**Exercise aim**:
Restate the entries below exactly. Images are not part of the copy.

Dataset entries
....

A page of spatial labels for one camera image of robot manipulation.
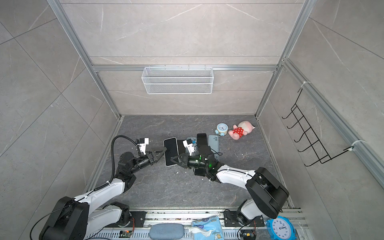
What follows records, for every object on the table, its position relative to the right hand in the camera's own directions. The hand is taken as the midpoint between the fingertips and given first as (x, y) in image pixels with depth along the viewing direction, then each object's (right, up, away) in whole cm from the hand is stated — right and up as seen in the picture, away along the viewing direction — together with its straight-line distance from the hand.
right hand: (171, 160), depth 73 cm
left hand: (-3, +6, +3) cm, 7 cm away
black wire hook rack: (+63, +9, -11) cm, 65 cm away
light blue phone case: (+25, +5, +31) cm, 40 cm away
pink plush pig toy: (+47, +16, +31) cm, 58 cm away
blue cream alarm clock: (+31, +15, +34) cm, 48 cm away
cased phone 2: (+17, +8, +35) cm, 39 cm away
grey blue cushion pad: (-1, -32, -6) cm, 32 cm away
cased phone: (-1, +8, +3) cm, 8 cm away
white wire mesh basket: (0, +49, +28) cm, 56 cm away
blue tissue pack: (+18, -29, -7) cm, 35 cm away
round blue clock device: (+53, -31, -4) cm, 61 cm away

....

**Exercise solution**:
A page of spatial labels for one camera image of robot manipulation.
What follows records, for every object on the table, its position relative to the right hand in the camera's own directions. The hand is taken as the midpoint between the fingertips and given first as (x, y) in image pixels with depth along the viewing direction, then each object's (right, up, away) in whole cm from the hand is stated — right and up as seen in the picture, away along the viewing direction — together with its straight-line distance from the hand.
right hand: (171, 160), depth 73 cm
left hand: (-3, +6, +3) cm, 7 cm away
black wire hook rack: (+63, +9, -11) cm, 65 cm away
light blue phone case: (+25, +5, +31) cm, 40 cm away
pink plush pig toy: (+47, +16, +31) cm, 58 cm away
blue cream alarm clock: (+31, +15, +34) cm, 48 cm away
cased phone 2: (+17, +8, +35) cm, 39 cm away
grey blue cushion pad: (-1, -32, -6) cm, 32 cm away
cased phone: (-1, +8, +3) cm, 8 cm away
white wire mesh basket: (0, +49, +28) cm, 56 cm away
blue tissue pack: (+18, -29, -7) cm, 35 cm away
round blue clock device: (+53, -31, -4) cm, 61 cm away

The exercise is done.